The Takarazuka Revue, an all-female musical theater troupe based in Takarazuka, Hyogo Prefecture, was apparently established "out of necessity" by a railroad baron.

Ichizo Kobayashi (1873-1957), the founder of Hankyu Railway, believed that a residential development project along the company's service route was indispensable to increasing ridership.

But he also understood that it would be a long time before the project could bear fruit.

He later recalled, "Until the areas along the route are fully developed to guarantee steady ridership, I was forced to create an amusement facility of some sort to lure as many passengers as possible."

From the late Meiji Era (1868-1912) to the early Taisho Era (1912-1926), Kobayashi built an onsen spa facility in Takarazuka and founded the Takarazuka Revue to provide entertainment to spa visitors.

Kobayashi also took his business of housing development seriously.
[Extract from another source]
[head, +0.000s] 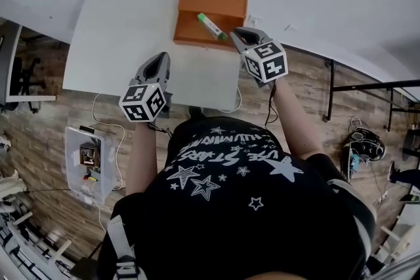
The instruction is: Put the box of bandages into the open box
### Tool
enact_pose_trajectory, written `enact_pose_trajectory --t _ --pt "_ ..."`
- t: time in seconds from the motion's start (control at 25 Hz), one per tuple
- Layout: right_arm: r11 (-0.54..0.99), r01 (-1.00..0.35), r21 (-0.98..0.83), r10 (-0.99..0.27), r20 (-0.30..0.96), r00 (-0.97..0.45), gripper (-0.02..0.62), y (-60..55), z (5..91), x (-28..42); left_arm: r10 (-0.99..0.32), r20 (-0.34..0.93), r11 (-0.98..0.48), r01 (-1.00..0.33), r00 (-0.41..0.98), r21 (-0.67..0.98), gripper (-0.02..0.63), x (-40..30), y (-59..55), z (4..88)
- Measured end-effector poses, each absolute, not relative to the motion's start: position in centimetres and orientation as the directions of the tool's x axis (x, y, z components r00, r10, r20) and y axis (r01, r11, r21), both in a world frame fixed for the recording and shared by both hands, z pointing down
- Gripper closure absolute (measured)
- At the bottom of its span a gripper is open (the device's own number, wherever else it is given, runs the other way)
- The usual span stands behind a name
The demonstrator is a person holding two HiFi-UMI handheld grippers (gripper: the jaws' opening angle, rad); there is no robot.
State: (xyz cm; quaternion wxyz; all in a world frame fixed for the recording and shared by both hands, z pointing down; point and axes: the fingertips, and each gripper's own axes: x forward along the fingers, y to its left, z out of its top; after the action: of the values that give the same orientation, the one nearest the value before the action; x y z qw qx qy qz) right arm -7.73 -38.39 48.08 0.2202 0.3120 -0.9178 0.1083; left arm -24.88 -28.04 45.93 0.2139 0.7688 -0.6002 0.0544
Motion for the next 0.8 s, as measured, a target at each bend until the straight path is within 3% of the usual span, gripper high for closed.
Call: enact_pose_trajectory --t 0.8 --pt "0.790 -0.604 -0.108 -0.487 0.489 -0.724 0.535 -27.6 49.9 1.1 -0.904 0.356 -0.149 -0.955 0.236 0.255 0.586 -16.1 -16.5 46.9"
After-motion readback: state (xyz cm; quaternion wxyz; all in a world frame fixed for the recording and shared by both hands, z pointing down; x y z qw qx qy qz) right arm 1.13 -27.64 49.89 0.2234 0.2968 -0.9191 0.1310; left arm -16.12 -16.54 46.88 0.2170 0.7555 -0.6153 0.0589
He invited the citizens of Osaka to "fully enjoy the pleasures of family life" in the lushly treed suburbs.

The strategy of a private railway company luring people to suburban living along its train service route, which started in the Kansai region, became a business model that spread east to the Kanto region.

Perhaps this is the background against which Odakyu Electric Railway Co. announced a new fare structure on Nov. 8.

Starting next spring, the company will charge only a fixed fare of 50 yen (44 cents), regardless of the distance, to children using IC cards. The railway's stated purpose is to promote itself as a "friendly line for families with children" in this age of fewer children.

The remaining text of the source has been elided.